After significant population growth, largely associated with the salt industry, the area became a municipal borough with the town hall as its headquarters in 1835. The town, which had previously been administered in accordance with a royal charter granted by King James I, had enjoyed extensive flexibility in the way it was managed; the new regime, which imposed a requirement for the council to be democratically elected, gave rise to some opposition and, in protest, the town clerk, initially transferred the town hall to his own name and refused to surrender the charter and other civic documents. The building was extended with a further curve along Friar Street to a design by Henry Rowe in 1867.

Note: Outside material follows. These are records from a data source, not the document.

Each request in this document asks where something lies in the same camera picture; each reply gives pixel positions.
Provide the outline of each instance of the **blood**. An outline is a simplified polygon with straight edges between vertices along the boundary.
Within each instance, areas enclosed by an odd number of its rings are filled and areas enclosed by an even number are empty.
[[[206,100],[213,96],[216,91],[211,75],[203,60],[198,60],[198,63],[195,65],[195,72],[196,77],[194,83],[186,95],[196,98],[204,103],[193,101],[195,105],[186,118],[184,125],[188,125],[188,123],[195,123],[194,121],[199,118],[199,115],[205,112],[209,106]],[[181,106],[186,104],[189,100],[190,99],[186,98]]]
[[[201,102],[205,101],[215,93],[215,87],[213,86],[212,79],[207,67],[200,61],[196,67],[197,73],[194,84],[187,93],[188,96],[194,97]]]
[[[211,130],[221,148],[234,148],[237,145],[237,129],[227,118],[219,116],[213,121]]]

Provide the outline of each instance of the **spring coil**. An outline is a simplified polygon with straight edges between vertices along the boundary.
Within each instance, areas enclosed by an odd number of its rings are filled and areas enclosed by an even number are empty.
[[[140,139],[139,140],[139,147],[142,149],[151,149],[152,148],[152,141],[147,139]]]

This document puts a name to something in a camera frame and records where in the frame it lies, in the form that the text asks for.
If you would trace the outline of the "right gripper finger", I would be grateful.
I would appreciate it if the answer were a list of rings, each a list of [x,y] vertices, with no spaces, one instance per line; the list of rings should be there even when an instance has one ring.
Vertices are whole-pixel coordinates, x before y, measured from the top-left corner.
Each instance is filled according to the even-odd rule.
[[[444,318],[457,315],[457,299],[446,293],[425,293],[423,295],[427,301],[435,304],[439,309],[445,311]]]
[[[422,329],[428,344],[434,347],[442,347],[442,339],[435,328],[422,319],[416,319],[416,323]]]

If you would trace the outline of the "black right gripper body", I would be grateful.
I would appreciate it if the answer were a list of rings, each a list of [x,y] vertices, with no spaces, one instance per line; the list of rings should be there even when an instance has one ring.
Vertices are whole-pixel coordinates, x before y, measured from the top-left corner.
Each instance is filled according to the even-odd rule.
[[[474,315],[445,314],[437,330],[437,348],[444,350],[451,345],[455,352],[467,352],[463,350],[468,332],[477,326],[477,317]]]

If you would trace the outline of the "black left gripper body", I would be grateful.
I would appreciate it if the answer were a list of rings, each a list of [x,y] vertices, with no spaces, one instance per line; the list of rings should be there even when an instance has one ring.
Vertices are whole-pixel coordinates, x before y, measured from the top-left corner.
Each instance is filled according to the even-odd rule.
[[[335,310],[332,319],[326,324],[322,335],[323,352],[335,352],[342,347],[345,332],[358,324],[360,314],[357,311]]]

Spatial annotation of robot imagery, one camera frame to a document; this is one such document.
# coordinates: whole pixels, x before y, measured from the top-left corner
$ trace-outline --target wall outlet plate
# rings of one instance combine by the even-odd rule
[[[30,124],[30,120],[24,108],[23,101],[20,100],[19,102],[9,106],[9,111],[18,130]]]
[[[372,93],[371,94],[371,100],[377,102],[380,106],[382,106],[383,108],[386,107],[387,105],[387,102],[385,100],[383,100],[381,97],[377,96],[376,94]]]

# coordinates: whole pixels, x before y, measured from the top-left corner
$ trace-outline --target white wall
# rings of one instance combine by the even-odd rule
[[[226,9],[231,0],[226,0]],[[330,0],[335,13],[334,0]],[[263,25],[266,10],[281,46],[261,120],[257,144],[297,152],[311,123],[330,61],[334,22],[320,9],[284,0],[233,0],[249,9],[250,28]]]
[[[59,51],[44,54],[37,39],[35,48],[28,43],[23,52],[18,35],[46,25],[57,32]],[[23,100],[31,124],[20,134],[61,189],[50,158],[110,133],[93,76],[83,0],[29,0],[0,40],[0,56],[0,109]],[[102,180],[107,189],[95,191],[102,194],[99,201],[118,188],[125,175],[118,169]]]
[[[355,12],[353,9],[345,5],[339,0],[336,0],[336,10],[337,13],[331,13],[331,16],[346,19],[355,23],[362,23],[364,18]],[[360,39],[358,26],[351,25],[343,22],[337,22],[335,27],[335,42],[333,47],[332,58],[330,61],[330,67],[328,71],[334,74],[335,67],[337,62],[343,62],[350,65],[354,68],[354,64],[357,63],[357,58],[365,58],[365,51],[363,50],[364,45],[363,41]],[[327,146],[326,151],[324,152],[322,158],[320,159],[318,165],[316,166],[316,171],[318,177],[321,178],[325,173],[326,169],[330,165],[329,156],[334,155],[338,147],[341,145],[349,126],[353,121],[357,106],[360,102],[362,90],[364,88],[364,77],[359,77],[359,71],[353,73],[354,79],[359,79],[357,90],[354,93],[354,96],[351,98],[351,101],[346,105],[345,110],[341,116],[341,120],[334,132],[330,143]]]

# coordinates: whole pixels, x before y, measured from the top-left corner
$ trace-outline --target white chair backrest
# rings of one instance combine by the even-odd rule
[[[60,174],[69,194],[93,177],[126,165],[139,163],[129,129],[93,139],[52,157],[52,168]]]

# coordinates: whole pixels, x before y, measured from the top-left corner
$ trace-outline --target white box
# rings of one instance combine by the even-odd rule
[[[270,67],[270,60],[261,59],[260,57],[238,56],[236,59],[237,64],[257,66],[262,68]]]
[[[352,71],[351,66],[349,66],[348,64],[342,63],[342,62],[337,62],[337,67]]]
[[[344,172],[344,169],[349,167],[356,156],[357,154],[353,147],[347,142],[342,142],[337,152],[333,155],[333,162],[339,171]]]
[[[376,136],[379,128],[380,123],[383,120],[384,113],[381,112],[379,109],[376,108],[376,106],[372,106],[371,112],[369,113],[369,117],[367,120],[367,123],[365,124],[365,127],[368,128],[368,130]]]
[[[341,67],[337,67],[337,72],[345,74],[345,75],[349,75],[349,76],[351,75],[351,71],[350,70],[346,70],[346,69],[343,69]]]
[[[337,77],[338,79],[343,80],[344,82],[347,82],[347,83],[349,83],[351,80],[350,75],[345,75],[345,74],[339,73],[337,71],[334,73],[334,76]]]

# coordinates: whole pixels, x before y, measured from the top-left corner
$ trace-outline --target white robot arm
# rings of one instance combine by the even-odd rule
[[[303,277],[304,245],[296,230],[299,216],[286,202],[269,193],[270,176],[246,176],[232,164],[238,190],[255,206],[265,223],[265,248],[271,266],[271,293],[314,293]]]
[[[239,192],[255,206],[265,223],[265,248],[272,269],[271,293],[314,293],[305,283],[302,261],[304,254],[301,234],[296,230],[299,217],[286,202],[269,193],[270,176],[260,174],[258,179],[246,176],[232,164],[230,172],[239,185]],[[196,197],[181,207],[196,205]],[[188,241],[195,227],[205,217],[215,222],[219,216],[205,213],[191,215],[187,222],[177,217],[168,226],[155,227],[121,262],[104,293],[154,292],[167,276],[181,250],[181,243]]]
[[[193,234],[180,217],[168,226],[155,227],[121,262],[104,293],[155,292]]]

In the first part of the 20th century the local fire engine was kept in the arcaded area of the town hall, but in 1940, during the Second World War, the area was partially infilled to create offices and, after the war, it was completely infilled. The building continued to serve as the headquarters of the borough council for much of the 20th century but ceased to be local seat of government when the council moved to Norbury House in Friar Street in 1970. The building was subsequently marketed for sale and then converted for retail use.